Research
Working Papers
Heterogeneous Treatment Effects Analysis via Distribution Regression based Changes-in-Changes (Job Market Paper)
Abstract
Identifying and estimating the distributional effects of a policy intervention is of key interest in economics. In analyzing heterogeneous effects of a policy on labor market or health outcomes, for example, changes-in-changes proposed in Athey and Imbens (2006) is particularly appealing. It can accommodate endogenous treatment assignment and can identify the entire counterfactual distribution. Yet, challenges with incorporating control variables to address concerns akin to differential parallel trends in the difference-in-differences literature persist.
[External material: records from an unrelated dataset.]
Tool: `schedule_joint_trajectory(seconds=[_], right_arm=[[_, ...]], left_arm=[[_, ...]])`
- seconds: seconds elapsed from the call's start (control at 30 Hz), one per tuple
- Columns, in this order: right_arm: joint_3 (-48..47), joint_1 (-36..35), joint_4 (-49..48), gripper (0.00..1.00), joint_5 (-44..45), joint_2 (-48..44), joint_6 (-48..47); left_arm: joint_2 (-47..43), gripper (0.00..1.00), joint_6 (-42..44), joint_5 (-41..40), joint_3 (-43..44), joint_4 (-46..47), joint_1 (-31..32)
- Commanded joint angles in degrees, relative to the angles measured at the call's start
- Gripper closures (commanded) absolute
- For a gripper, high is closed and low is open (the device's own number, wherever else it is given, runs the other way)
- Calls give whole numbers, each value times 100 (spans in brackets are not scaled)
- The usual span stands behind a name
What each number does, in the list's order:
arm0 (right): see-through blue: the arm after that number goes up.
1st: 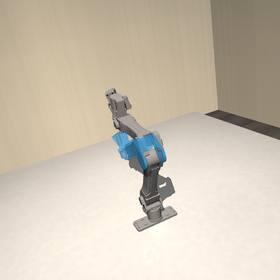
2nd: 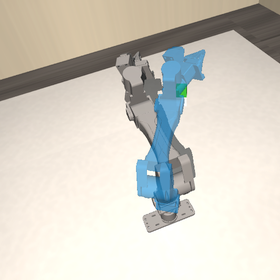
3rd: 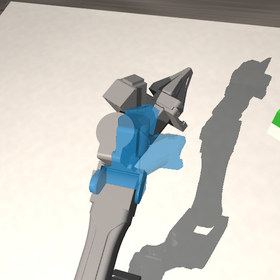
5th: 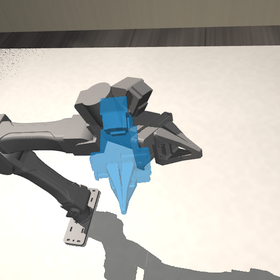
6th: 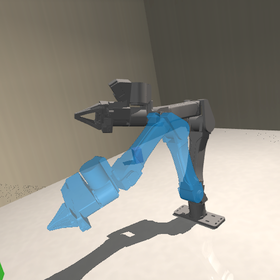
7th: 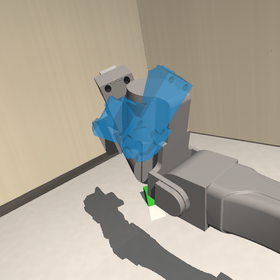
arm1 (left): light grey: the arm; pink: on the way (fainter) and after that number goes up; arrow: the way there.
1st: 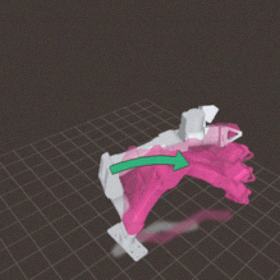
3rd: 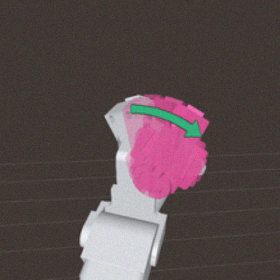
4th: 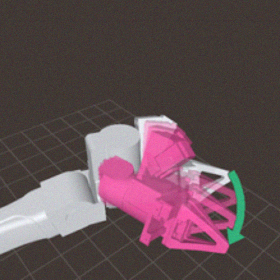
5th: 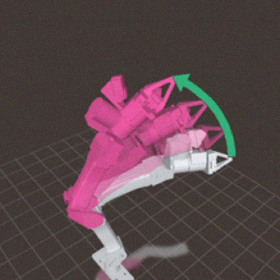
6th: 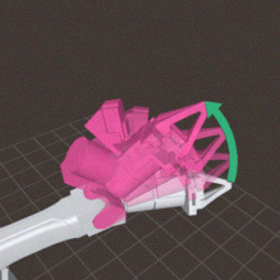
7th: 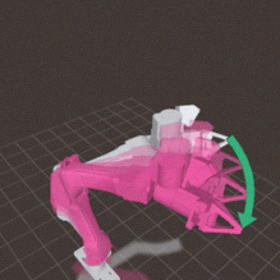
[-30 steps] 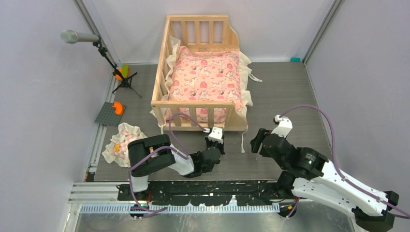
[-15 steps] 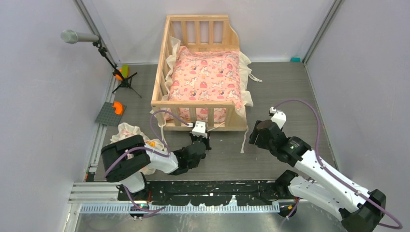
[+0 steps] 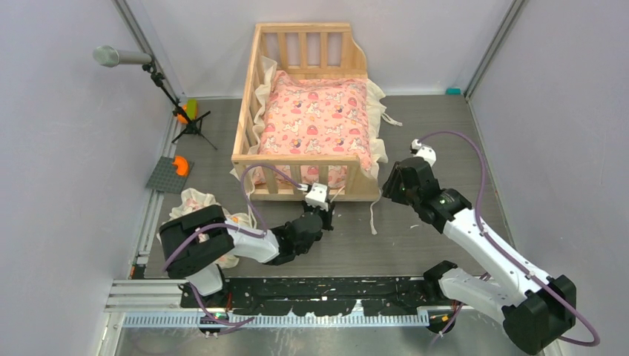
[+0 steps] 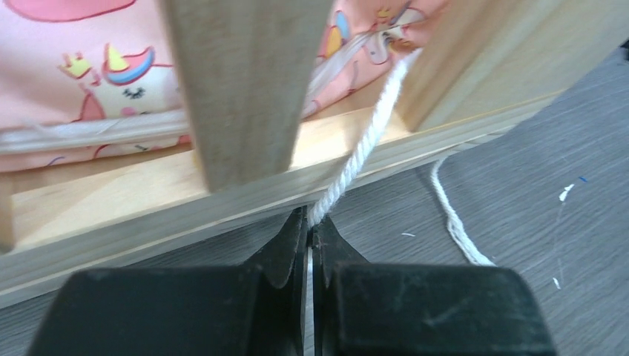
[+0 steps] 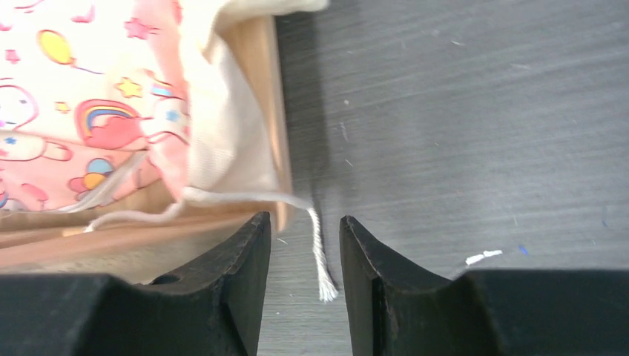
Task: Set up the pet bed
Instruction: Adjust the bed frame at the center of the board.
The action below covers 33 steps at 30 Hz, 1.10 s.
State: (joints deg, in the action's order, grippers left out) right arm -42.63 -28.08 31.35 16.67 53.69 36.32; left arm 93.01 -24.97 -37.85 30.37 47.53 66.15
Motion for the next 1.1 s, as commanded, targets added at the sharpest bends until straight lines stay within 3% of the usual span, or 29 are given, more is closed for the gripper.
schedule_joint_trajectory(seconds=[0.0,0.33,0.43,0.6,0.73,0.9,1.07], right_arm=[[-360,23,-511,57,-563,301,-555],[-106,-10,-1034,64,-2364,496,-876],[-88,-226,-1107,66,-2551,487,-861],[-220,-1148,-946,66,-1937,552,-857],[-225,-1489,-901,66,-1728,451,-723],[-99,-1483,-206,46,-255,160,-565],[438,-1459,-572,42,-489,133,-807]], left_arm=[[-29,100,210,15,237,183,193],[-358,100,181,-186,-38,136,375],[-576,100,149,-294,-178,13,401],[-1001,100,137,-441,-338,-262,413],[-1396,100,59,-621,-512,-562,463],[-1939,100,-104,-634,-680,-1167,503],[-2216,100,-174,-582,-751,-1515,538]])
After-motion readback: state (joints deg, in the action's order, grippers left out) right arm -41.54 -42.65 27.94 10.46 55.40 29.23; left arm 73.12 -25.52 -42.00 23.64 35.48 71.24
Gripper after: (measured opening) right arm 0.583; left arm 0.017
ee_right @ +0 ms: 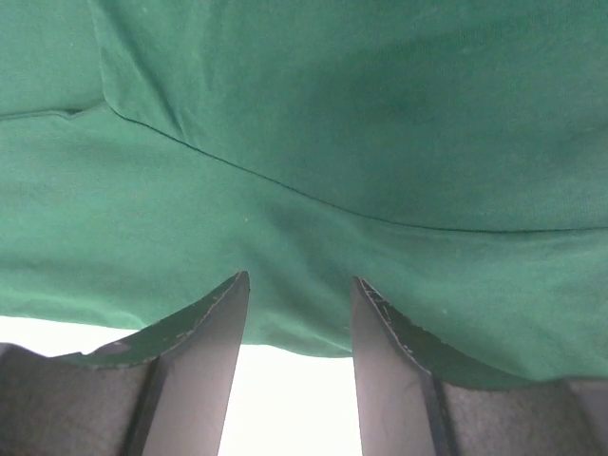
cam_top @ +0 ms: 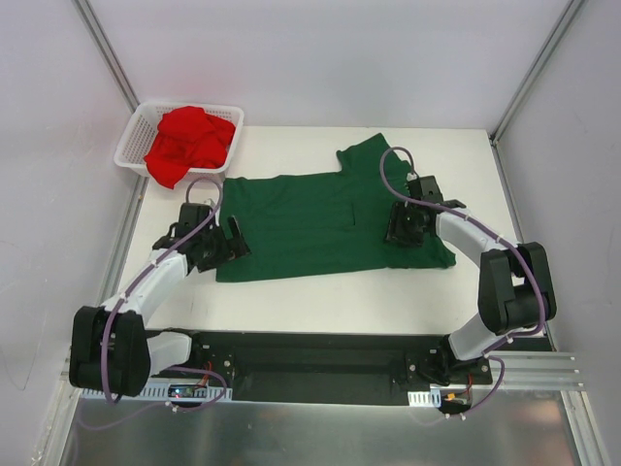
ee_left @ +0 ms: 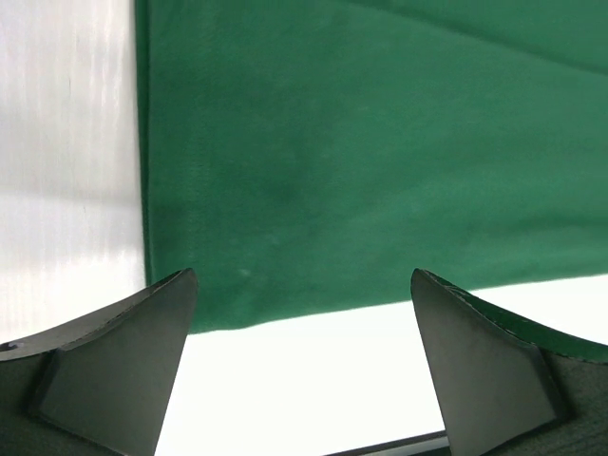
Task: Fold and stack the t-shirts
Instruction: Fold the flattened tshirt in 1/3 of the way
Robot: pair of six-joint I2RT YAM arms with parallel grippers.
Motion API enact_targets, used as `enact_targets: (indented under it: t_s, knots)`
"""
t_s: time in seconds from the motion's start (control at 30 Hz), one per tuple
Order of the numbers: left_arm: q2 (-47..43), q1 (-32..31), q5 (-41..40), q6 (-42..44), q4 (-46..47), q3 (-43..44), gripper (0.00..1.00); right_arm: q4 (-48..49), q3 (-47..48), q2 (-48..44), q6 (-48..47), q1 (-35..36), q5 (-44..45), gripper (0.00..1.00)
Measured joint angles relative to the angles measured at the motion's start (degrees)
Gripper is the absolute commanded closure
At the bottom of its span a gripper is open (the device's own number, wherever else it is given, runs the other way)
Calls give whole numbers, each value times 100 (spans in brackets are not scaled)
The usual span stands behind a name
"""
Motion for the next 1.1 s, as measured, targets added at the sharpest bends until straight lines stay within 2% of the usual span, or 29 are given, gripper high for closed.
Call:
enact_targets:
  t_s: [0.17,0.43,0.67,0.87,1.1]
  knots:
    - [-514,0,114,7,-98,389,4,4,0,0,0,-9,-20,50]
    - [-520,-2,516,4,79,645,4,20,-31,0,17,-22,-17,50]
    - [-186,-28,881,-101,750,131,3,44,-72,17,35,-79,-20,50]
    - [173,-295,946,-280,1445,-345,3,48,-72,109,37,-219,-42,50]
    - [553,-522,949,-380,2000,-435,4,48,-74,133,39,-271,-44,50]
I propose a semiparametric approach to changes-in-changes based on distribution regression that can flexibly accommodate potential observed confounders and can be applied to both continuous and/or discrete outcome variables. I derive large sample theory for the distribution regression based changes-in-changes estimator and for the functionals thereof. These include unconditional distributional and quantile treatment effects, average treatment effects, and decompositional treatment effects for the treated group. Bootstrap validity is also demonstrated for conducting inference in practice. Lastly, I apply the approach to study the heterogeneous effects of Earned Income Tax Credit on infant weights and find that the policy had higher concentrated benefits for lower birth weights and more muted effects across the birth weight distribution than previously reported.
Work-in-Progress
- Flexible Distribution Regression using Neural Networks (with V. Chernozhukov, I. Fernandez-Val, V. Quintas-Martinez)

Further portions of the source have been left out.